8) Relationship Troubles - Invited for dinner? Invited for tea? Invited for a weekend getaway? Everyone in my community got the same answer this week, "I am tired, another time." Even the most loving families were ignored as I stumbled back into my apartment, desperate for another round of shut eye. Couscous and leben, we are never ever, getting back together.


9) Medical Problems - Nearly passed out/felt like I needed to vomit during this week's women's aerobics classes, been fighting a constant headache for the last three days and continue to feel 'under the weather' and otherwise exhausted. I feel like I aged 50 years overnight but still refuse to stop dancing with older women three days per week. They will understand when I pass out and vomit simultaneously, wouldn't be the first time in Morocco!


10) Mood Swings - Multiple times this week I have flipped from tears of laughter to tears of frustration and loss. These swings are starting to stabilize, leaving me in more of constant state of "duuuuur" rather than an exciting roller coaster pattern.
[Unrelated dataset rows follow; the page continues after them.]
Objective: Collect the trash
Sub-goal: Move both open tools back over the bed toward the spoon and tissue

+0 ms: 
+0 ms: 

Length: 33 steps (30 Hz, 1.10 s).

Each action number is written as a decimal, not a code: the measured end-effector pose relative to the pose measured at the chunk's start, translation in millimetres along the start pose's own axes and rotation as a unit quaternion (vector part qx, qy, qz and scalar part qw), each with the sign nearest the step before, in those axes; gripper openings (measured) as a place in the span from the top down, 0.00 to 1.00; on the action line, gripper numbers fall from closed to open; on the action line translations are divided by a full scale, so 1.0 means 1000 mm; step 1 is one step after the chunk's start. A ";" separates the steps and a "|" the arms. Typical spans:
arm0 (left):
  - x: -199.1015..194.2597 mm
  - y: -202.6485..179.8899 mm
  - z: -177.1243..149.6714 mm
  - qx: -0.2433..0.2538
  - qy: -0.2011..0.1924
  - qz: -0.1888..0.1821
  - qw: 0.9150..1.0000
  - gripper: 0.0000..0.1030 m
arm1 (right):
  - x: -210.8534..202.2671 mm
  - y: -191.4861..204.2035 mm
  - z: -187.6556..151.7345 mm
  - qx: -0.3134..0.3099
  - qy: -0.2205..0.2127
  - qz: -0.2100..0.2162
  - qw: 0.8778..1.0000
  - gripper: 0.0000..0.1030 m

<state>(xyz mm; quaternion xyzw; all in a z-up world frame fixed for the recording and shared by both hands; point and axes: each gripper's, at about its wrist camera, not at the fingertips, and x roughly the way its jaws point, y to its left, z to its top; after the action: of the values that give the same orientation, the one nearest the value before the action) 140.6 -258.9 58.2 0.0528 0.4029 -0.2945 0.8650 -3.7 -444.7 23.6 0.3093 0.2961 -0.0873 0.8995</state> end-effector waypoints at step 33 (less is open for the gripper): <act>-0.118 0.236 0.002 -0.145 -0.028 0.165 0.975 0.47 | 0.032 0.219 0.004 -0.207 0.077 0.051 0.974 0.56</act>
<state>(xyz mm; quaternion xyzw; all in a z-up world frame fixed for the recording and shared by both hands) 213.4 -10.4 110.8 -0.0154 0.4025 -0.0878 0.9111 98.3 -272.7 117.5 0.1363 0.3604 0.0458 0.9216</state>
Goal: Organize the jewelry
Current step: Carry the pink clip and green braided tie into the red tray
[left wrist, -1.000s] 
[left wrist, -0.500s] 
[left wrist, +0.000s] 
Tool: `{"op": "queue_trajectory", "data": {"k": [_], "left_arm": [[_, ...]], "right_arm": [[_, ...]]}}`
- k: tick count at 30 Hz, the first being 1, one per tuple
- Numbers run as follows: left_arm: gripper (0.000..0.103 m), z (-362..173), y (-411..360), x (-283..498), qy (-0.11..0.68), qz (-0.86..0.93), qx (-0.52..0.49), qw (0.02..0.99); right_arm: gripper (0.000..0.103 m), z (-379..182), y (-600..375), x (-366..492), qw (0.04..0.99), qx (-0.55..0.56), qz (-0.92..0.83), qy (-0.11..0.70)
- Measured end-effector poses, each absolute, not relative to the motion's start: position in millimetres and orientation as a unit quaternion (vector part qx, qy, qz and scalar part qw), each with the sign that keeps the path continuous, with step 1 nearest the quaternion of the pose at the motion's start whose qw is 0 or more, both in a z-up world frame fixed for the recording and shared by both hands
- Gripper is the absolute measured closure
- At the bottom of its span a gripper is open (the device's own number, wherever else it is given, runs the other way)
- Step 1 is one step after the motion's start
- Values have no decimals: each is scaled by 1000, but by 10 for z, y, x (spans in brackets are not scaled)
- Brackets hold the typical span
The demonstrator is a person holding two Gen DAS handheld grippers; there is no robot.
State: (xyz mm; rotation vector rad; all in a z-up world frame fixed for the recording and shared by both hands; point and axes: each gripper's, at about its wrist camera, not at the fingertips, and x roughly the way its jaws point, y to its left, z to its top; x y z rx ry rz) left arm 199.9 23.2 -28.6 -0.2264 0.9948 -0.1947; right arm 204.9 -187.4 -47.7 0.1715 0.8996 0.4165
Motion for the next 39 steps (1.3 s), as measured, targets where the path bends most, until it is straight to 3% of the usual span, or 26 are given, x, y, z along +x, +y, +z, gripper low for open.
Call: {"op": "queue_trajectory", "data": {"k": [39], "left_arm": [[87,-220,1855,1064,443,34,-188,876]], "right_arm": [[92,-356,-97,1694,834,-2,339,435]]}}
Fleeting moments of "obviously I want to come teach you how to conjugate verbs for the next four months" are replaced with "I'll see you next year, I have to run away to the beach." From brooding over Coldplay and the Civil Wars to dance party/cleaning/nervous shaking to Kesha and Bruno Mars the next, I can't quite decide which mood will stick around for more than 10 minutes.


Overall, I feel like a boring version of Kyla; shying away from challenges, turning my back on relationships and choosing facebook over exploration. I long for a peaceful eight hours of rest and a return to energy and excitement. During the week I pushed through these struggles to teach successful classes, do housework, cook, clean and even start a new project, yet I feel like a shadow of my normal self. Pretending in the hope that this is temporary, going because I can't really stop and praying that tomorrow I will wake up rested - no nightmares, no insomnia, no headache. I want me back. Fingers crossed.